## WORK INSTRUCTION
Within the material below, locate the line with "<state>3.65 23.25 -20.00" and the line with "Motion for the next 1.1", then return those two lines and all lines between them, exactly as written.

## STORED DATA
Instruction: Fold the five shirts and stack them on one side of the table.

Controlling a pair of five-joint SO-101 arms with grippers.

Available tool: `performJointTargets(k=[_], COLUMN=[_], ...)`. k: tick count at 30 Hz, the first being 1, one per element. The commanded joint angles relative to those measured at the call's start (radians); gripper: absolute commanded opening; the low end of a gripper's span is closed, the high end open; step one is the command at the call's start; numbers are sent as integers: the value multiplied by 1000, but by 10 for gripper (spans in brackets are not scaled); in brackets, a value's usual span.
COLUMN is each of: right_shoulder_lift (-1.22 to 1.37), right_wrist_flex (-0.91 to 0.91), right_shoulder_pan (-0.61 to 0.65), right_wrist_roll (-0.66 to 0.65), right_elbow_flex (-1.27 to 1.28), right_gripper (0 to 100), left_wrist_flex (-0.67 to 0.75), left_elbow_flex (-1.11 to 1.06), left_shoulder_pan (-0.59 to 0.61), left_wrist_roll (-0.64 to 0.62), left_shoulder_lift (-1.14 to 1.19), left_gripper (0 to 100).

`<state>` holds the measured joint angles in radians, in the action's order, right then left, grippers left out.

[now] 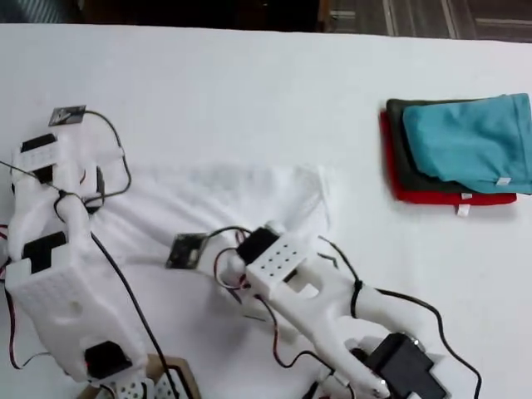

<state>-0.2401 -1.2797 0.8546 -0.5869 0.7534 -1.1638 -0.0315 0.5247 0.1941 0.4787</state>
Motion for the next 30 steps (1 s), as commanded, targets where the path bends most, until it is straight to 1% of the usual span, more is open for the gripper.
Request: performJointTargets(k=[1,3,6,13,15,20,22,24,26,30], right_shoulder_lift=[-39,-39,-39,-38,-38,-38,-38,-38,-39,-48], right_wrist_flex=[-22,-18,15,171,211,275,271,246,223,182], right_shoulder_pan=[10,27,38,16,-33,-263,-302,-297,-262,-139], right_wrist_roll=[2,-2,-5,0,0,-6,-8,-8,-8,0], right_elbow_flex=[17,46,94,201,221,218,221,224,224,219], right_gripper=[244,263,255,255,255,255,254,254,254,254], left_wrist_flex=[44,44,44,44,44,44,44,44,44,44], left_elbow_flex=[-2,-2,-2,-2,-2,-2,-2,-2,-2,-2], left_shoulder_pan=[-14,-14,-14,-14,-14,-14,-14,-14,-14,-14], left_wrist_roll=[-2,-2,-2,-2,-2,-2,-2,-2,-2,-2], left_shoulder_lift=[-6,-6,-6,-6,-6,-6,-6,-6,-6,-6], left_gripper=[27,27,27,27,27,27,27,27,27,27])
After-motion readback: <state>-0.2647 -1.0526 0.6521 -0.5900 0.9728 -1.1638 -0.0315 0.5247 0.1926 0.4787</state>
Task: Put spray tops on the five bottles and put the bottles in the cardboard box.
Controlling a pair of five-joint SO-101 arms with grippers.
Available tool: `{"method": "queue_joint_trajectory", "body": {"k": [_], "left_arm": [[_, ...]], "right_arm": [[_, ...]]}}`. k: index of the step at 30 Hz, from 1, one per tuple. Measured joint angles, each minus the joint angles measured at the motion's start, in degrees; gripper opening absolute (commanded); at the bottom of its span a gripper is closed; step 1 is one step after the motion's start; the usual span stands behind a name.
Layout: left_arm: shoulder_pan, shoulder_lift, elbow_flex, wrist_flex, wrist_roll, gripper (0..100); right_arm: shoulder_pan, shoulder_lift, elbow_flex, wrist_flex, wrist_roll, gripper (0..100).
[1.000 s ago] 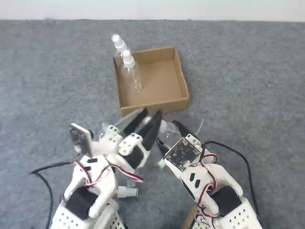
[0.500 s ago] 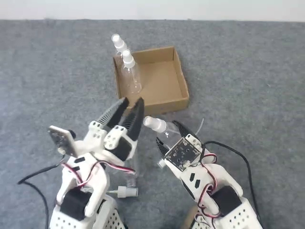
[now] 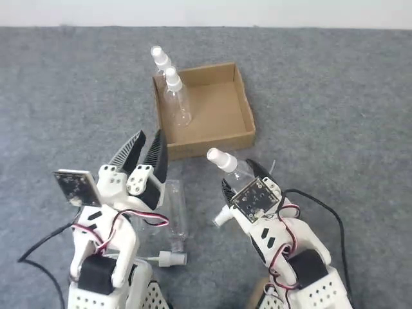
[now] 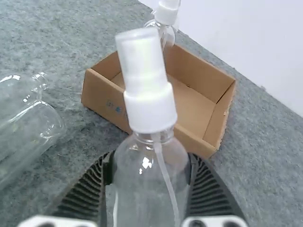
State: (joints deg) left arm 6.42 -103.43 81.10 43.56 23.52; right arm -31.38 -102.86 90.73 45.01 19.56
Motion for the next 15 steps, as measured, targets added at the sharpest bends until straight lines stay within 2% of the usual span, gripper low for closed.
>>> {"method": "queue_joint_trajectory", "body": {"k": [8, 15], "left_arm": [[-4.31, 0.0, 0.0, 7.38, -0.18, 1], [-8.18, 0.0, 4.22, 9.93, -0.18, 1]], "right_arm": [[0.0, 0.0, 0.0, 0.0, 0.0, 1.6], [0.0, 0.0, 0.0, 0.0, -10.2, 1.7]]}}
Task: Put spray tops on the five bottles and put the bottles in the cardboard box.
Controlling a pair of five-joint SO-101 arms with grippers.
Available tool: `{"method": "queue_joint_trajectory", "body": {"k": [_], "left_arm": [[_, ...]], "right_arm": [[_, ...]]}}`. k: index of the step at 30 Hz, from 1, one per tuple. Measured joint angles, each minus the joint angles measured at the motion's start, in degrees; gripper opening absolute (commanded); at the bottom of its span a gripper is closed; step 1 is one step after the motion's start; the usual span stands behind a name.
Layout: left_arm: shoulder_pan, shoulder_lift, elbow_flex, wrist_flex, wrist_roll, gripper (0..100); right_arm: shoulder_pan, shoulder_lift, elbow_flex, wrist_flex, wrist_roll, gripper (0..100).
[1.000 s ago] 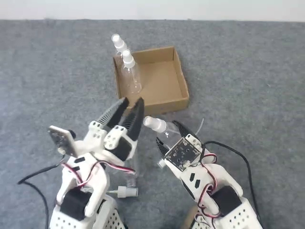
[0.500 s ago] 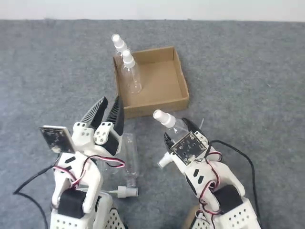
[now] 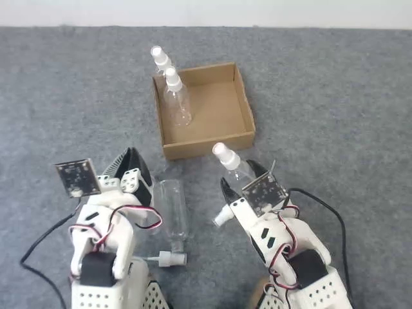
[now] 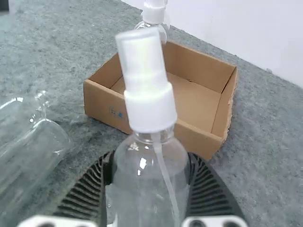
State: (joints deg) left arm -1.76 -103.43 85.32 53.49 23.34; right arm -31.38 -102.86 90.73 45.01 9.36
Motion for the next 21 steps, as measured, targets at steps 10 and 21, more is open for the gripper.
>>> {"method": "queue_joint_trajectory", "body": {"k": [10, 21], "left_arm": [[-0.35, 0.0, 6.42, 0.0, 0.0, 1], [-1.23, 0.0, 7.74, 0.18, -7.38, 1]], "right_arm": [[0.0, 0.0, 0.0, 0.0, -0.97, 1.9], [0.0, 0.0, 4.48, -9.14, -0.97, 1.7]]}}
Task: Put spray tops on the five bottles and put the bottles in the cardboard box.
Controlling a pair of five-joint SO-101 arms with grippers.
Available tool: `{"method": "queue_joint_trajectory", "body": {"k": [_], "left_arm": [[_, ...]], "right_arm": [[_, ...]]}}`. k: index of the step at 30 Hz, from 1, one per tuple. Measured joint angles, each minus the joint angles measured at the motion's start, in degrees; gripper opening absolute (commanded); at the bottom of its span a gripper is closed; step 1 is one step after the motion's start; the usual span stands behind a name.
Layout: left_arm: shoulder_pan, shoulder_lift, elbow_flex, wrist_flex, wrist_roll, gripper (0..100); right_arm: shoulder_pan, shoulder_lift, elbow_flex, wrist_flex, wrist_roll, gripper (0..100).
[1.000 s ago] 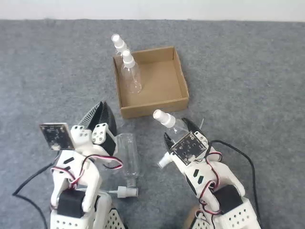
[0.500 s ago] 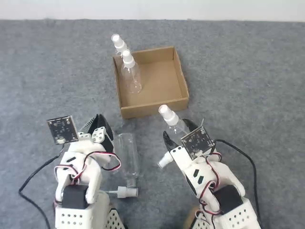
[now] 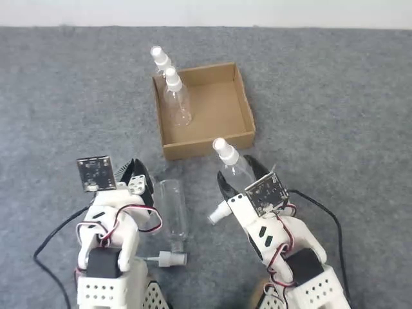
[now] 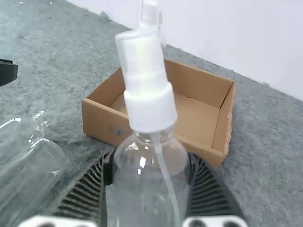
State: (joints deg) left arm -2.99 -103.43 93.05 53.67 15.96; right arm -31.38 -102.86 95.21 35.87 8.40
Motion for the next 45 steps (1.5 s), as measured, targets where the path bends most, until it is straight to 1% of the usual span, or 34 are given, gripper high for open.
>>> {"method": "queue_joint_trajectory", "body": {"k": [7, 19, 23, 26, 29, 34, 38, 45], "left_arm": [[0.09, 0.0, 0.0, 0.0, -0.97, 1], [0.09, 0.0, 0.0, 0.0, -0.97, 1], [0.09, 0.0, 0.0, 0.0, -1.05, 1], [-0.35, 0.0, 0.0, 0.0, -1.32, 1], [-2.81, 0.0, 0.0, 0.0, -1.41, 1], [-5.98, 0.0, 0.44, -1.49, -1.49, 1], [-6.42, 0.0, 2.73, -4.04, -1.49, 1], [-6.42, 0.0, 2.9, -4.84, -1.49, 1]], "right_arm": [[0.18, 0.0, -3.16, -0.35, -0.35, 2.0], [0.26, -0.18, -20.48, -0.44, -0.35, 2.0], [0.18, 0.0, -23.21, -6.15, -0.35, 2.0], [-0.88, 5.63, -24.88, -12.31, -0.35, 2.0], [-2.73, 12.04, -26.2, -17.32, -0.35, 2.0], [-4.92, 22.77, -30.42, -22.68, -0.35, 2.0], [-6.68, 31.3, -34.46, -24.7, -0.35, 2.0], [-8.18, 44.57, -41.14, -25.05, -0.35, 2.1]]}}
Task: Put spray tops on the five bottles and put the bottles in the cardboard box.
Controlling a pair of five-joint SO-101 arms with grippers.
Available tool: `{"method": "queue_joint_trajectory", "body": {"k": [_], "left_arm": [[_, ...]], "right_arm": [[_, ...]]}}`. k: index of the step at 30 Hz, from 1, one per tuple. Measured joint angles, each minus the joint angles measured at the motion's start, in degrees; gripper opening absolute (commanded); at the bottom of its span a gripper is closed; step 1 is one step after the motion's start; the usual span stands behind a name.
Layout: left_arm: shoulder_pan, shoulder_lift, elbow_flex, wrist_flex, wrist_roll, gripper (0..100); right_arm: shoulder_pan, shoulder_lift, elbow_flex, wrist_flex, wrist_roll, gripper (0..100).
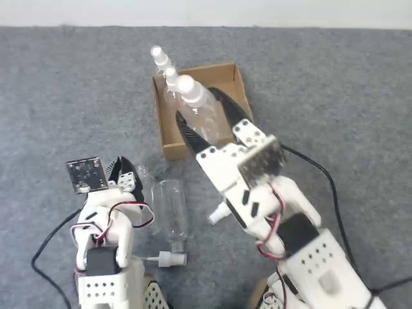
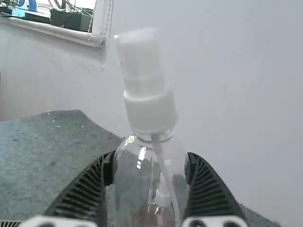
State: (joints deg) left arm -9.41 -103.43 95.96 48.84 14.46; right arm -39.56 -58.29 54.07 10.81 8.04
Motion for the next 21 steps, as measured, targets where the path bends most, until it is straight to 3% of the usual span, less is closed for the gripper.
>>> {"method": "queue_joint_trajectory", "body": {"k": [4, 14, 21], "left_arm": [[0.0, 0.0, 0.0, 0.0, 0.0, 1], [0.0, 0.0, 0.0, 0.0, 0.0, 1], [0.0, 0.0, 0.0, 0.0, 0.0, 1]], "right_arm": [[0.0, 5.45, -3.16, 0.0, 0.0, 2.1], [0.0, 17.05, -7.82, -0.09, -9.58, 2.1], [0.0, 19.69, -7.74, -9.05, -10.02, 2.1]]}}
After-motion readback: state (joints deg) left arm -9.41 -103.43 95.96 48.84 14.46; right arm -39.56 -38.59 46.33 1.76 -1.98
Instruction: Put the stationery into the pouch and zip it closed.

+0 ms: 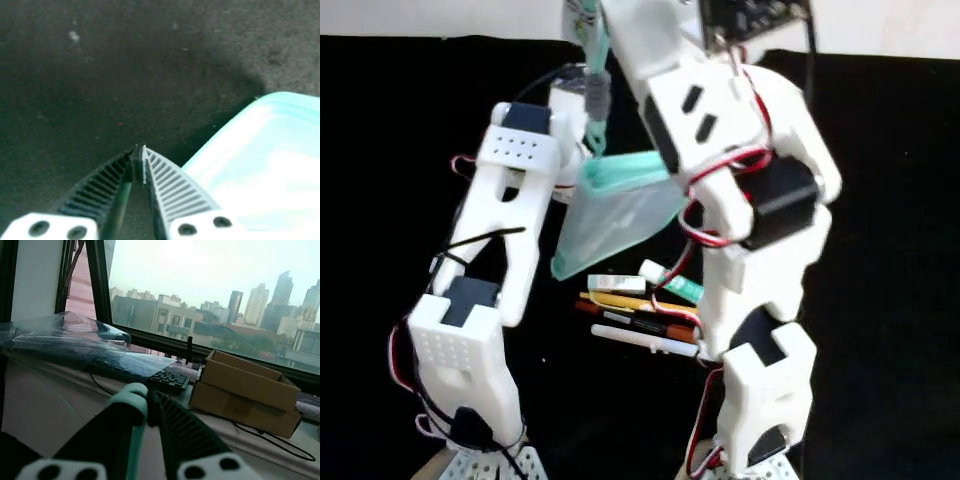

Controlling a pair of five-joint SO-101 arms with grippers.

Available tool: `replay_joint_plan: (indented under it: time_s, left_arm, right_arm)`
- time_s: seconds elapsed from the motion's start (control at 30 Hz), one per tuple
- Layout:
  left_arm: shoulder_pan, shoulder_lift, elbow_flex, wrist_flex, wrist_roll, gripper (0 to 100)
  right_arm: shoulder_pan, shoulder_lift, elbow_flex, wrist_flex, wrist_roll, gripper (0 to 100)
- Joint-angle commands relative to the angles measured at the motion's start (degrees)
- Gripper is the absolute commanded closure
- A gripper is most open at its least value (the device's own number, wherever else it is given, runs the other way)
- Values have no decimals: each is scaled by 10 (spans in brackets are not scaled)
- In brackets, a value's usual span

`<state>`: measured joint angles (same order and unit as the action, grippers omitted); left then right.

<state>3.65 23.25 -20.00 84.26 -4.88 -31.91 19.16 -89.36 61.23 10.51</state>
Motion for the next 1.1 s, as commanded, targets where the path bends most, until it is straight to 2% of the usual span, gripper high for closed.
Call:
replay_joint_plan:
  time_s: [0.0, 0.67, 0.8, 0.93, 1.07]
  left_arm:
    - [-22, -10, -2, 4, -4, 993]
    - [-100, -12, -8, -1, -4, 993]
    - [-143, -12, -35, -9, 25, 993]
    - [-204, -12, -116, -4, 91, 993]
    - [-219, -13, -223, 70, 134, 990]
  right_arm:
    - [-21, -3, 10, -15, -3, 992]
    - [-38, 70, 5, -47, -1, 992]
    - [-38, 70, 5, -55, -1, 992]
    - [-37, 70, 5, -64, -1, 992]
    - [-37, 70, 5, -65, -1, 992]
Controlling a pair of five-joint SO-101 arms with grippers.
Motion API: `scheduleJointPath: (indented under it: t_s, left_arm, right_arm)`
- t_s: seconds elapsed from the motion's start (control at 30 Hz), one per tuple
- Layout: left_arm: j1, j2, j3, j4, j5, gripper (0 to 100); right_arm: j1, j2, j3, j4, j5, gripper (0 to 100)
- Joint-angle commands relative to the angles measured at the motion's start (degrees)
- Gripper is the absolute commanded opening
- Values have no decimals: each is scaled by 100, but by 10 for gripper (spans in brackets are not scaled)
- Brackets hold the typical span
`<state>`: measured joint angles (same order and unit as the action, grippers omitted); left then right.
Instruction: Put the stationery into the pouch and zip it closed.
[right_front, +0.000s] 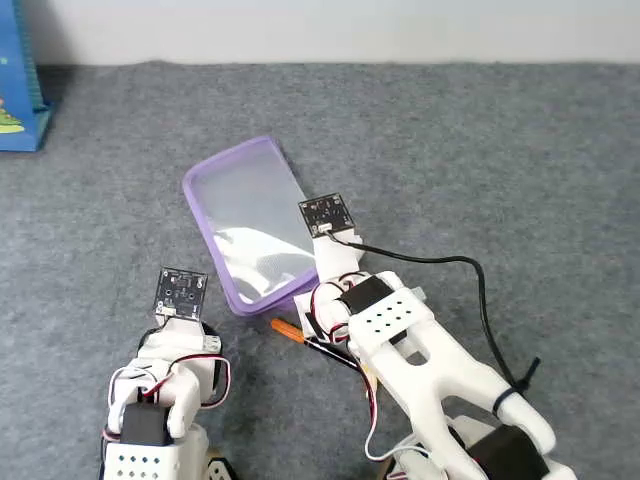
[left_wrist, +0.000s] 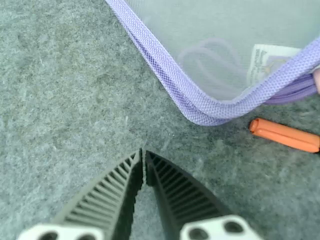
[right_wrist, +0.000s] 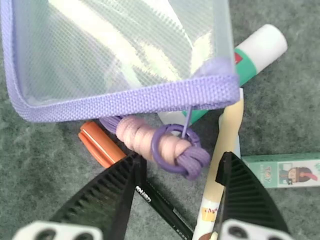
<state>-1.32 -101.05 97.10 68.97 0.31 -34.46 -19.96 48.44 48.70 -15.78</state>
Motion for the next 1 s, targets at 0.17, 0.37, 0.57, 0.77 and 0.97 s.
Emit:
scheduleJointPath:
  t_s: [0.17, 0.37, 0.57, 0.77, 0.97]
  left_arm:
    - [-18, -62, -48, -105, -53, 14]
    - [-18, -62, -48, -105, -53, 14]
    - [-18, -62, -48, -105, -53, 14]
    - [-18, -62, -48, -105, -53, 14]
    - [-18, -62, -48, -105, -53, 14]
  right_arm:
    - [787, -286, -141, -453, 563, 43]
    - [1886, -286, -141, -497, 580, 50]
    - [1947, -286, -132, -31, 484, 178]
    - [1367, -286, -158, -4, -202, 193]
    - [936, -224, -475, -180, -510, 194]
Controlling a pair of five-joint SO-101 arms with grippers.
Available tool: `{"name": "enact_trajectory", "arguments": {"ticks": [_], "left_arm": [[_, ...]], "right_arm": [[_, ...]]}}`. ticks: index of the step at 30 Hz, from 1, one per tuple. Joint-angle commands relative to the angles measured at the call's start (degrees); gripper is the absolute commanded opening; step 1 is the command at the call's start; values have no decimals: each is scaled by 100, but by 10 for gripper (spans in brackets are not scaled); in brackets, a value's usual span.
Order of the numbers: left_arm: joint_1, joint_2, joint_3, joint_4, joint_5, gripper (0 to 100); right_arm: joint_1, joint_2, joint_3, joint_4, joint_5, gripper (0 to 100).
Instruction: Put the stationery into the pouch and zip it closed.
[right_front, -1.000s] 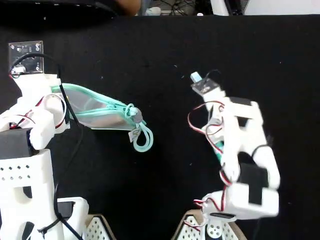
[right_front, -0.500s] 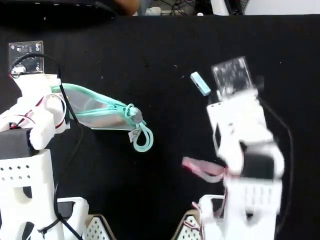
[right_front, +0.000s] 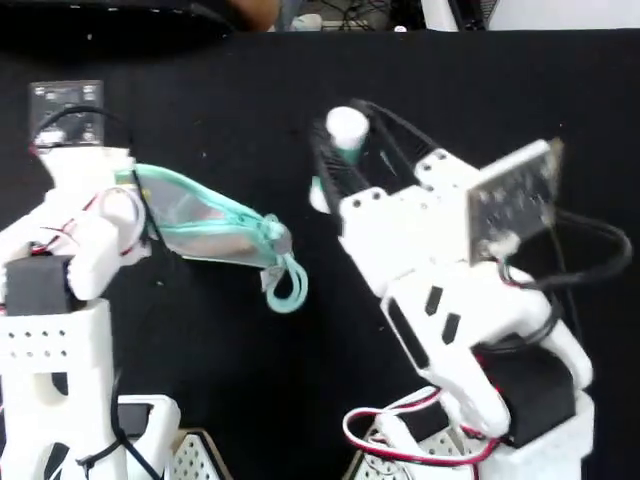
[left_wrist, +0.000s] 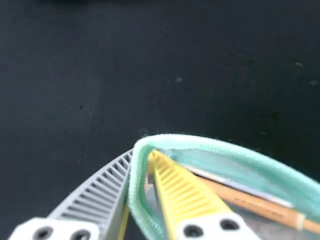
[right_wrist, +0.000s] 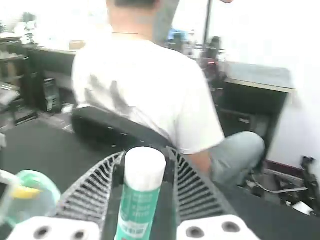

## REPLY TO THE EXERCISE
<state>3.65 23.25 -20.00 84.26 -4.88 -31.91 19.16 -89.36 61.23 10.51</state>
Motion for the next 1.1 s, as commanded, targets where the path bends most, until it is straight to 2% of the usual span, gripper high for closed.

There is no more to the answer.